“THE VELVET QUEEN”
Not rated. In French and Tibetan with subtitles. At Landmark Kendall Square.
If you are a fan of wildlife photography in exotic locales, you owe it to yourself to shake off the pandemic blues and see Marie Amiguet and Vincent Munier’s breathtaking “The Velvet Queen.”
The film is a documentary shot high up on the Tibetan plateau, a place so stark, barren, misty and frost-covered that the footage looks like it is black-and-white, although I assure you it is color.
This is a world where blood and raw meat are as shocking to the eyes as a scream because all the living creatures, predators and herbivores, are covered in either fur or feathers and many of them are naturally camouflaged and difficult to detect against the monochrome background, especially the leopard.
Two intrepid Frenchmen, travel buddies, enter this unforgiving environment armed with ski poles, binoculars, telescopes and photographic equipment on a quest to track one of the most elusive creatures on the planet, the snow leopard.
Munier is one of the world’s foremost wildlife photographers. He takes his friend, the adventurer and novelist Sylvain Tesson (“In the Forest of Siberia”) with him, and after leaving the meager comfort of their base camp, they spend days and nights in the valleys, passes and mountaintops, searching for their glorious “panthere.”
In the course of their search, they encounter many creatures of the plateau: bharals aka blue sheep, Tibetan wolves, Tibetan foxes, an eagle-owl, long-horned Tibetan antelopes, Tibetan wild yaks that will charge, Himalayan vultures.
We see many of these animals in montages. But we also take long, hard looks, along with Munier and Tesson. The latter offers frequently poetic observations. We are reminded that this is the land of the Zen master and hermit Milarepa. The snow leopard was also the subject of Peter Matthiessen’s 1978 National Book Award winner “The Snow Leopard,” an account of his spiritual journey and quest in the same region.
Yes, subtitles on a background of snow are a bad idea. But deal with it.
This is a world in which one must “scorn pain” and “ignore time” to succeed. We see a smoking river, its surface water stripped off by the frigid mountain air.
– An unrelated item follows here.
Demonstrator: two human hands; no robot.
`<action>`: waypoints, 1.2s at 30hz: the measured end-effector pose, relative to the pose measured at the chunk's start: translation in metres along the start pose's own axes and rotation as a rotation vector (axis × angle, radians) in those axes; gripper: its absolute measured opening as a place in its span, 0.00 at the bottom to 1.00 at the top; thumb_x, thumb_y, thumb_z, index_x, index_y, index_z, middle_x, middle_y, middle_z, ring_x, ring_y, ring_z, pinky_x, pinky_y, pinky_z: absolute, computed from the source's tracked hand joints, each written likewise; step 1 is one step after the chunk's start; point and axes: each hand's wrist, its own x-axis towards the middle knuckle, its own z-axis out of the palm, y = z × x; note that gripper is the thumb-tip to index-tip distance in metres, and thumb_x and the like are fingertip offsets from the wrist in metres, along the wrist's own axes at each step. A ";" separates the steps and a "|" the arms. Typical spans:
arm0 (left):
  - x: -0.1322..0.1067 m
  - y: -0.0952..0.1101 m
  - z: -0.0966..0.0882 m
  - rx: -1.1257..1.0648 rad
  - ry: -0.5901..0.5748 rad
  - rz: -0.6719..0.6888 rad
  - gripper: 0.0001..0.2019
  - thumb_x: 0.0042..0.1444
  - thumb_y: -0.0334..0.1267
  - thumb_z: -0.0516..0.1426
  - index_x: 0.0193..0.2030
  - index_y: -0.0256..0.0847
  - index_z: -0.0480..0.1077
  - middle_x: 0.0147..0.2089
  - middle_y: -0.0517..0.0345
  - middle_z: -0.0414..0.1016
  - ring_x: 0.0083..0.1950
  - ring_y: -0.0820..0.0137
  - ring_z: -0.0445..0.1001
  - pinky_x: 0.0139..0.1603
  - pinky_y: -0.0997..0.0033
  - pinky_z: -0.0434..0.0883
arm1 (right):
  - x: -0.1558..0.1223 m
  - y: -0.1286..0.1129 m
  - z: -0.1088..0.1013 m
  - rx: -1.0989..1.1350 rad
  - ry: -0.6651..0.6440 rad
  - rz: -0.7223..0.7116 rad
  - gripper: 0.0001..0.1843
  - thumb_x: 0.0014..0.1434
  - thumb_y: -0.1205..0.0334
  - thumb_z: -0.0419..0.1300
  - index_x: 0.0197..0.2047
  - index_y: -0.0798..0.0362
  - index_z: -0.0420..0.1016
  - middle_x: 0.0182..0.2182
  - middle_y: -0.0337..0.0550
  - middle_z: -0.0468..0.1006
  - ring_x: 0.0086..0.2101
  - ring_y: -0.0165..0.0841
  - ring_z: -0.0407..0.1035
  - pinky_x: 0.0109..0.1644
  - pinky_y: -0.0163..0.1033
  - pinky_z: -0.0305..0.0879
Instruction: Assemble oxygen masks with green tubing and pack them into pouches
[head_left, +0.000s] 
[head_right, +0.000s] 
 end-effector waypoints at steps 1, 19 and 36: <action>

Not enough can be said about how much the film’s otherworldly, squalling score by Warren Ellis (“The Proposition”) with Nick Cave (“Peaky Blinders”) contributes to the film’s impact. The music is as starkly beautiful as the imagery.
One can only wonder how tough it was to shoot and live under such conditions, camping under the stars or in caves. Tesson celebrates nature in its rawest form in contrast to the “puppet show” of the human world.
He observes the animals of the plateau as “vessels of suspended time.” Out of the blue, several, hardy, nomadic children appear to greet the strange, but friendly Frenchmen and take them to their yak farm.
When the velvet queen of the title makes her entrance, you will be utterly enthralled. The leopard is a creature of rock, ice and moss with a tail as thick as one of its legs and a “horrible muzzle” covered in the fresh blood of a bharal. In its natural setting, the snow leopard is a god. See it.
(“The Velvet Queen” contains images of a dead, bloody animal.)